# 4-Lane AFX SpeedLok le Mans for 10'x 20' Table...



## Dushkwoneshe (Apr 27, 2012)

.
Found some more while looking for other things...

In 1983, the wife and I lived in a 2br block house... One good thing
was the living room and dinning room were all one big room with no
wall to separate them... Must have been at least a 15' x 30' area...

One of my dreams was to have an HO layout set up as a display at
either Northwoods Mall or Citadel Mall in one of the big open area within...
Hosting a 24 hr race between the Mustang (me), SCCA, Porsche &
Corvette clubs...

Never happened... But I did work out the course in AFX SpeedLok track...

I set it up in the *big room* at the house to test out the whole thing... Only
lasted a week (wife had to step over it when she came in the front door) and
she said, *This @#$%^&* has got to go!* :lol: ...

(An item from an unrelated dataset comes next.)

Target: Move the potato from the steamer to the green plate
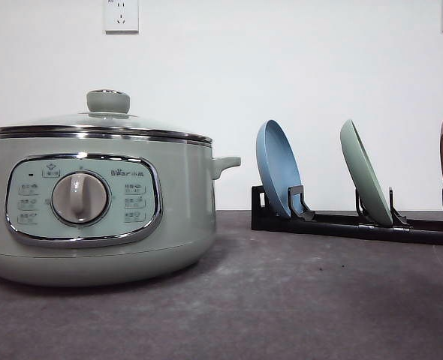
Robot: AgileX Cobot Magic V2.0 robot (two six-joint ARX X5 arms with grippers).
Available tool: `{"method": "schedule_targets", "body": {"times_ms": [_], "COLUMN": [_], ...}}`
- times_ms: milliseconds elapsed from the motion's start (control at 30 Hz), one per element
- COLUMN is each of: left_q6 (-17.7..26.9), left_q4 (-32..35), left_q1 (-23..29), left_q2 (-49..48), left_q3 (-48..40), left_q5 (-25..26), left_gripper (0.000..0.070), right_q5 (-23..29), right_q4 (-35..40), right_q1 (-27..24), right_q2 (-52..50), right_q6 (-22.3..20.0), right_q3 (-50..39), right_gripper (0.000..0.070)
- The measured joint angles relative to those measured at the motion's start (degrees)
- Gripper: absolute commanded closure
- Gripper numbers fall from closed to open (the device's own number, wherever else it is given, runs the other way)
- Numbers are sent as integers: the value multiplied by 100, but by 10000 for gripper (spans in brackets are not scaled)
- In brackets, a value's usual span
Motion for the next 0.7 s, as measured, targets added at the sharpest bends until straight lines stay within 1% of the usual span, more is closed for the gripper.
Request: {"method": "schedule_targets", "body": {"times_ms": [100,200,267,367,567,700], "left_q6": [-200,-386,-447,-500,-513,-391], "left_q4": [2,-12,-165,-247,-357,-493], "left_q1": [0,0,0,0,0,0], "left_q2": [0,0,0,9,119,385], "left_q3": [0,12,84,296,1054,1506], "left_q5": [50,239,339,345,345,345], "left_gripper": [697,697,697,697,697,697], "right_q5": [-33,-37,-39,-39,-39,-39], "right_q4": [2,-52,-103,-100,-118,-195], "right_q1": [0,0,0,0,0,0], "right_q2": [0,0,0,4,155,470], "right_q6": [187,342,385,398,422,393], "right_q3": [0,33,123,398,1011,1571], "right_gripper": [700,700,700,700,700,700]}}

Gotta love dem dere wifeys...

It ran fine (used the power jumper tracks from the layout at the previous
house)... But that 6"R corner at the end of the Mulsanne was killer...

Power was to be from two Troller HiPo power packs, if I could still get them...
(the house setup was on two Aurora orange wall-pacs)...

Here's where it gets tricky... Not sure if this is what I had just planned
as a starting point, or if this was the actual, finished setup (which did
measure right at 10' at the widest point and 20' long)...

The pen ink has faded quite a lot... Hope it shows up well enough to use...

*Circuit de la Sarthe, 1983...*









.
John
.


----------



## TyPey (Feb 17, 2016)

Hmmm, let's see, you'll need a large shipping container, plywood and 1"x4"s, build it as a shelf layout, like the train guys with the center open. Set it up in the side yard , run some power to it, oh the possibilities!

Seriously, that would be a really fun track to run. And nice job on the layout!

Walt


----------



## Dushkwoneshe (Apr 27, 2012)

TyPey said:


> Hmmm, let's see, you'll need a large shipping container, plywood and 1"x4"s, build it as a shelf layout, like the train guys with the center open. Set it up in the side yard , run some power to it, oh the possibilities!
> 
> Seriously, that would be a really fun track to run. And nice job on the layout!
> 
> Walt


For sure, Walt... There were enough guys in the car clubs to take care of
the construction*/*wiring... Like you said, custom-built tables, leaving
a big *hole* in the middle, with some sort of netting to catch errant cars...
We were already in *tight* with the Mall owners, as we had monthly car
shows inside on Saturdays...

Had 4 or 5 *meetings* (excuse to drink beer & think up impossible ideas),
but it just fizzled out... We could never agree on what bodies to use
and more...


Maybe one day...

John
.


----------



## rodstrguy (Feb 14, 2002)

Just think of the possibilities now that there are 18" turns out there... Make all the 15"- 18", the 12"- 15 and so on... Oh the fun that track would be...


----------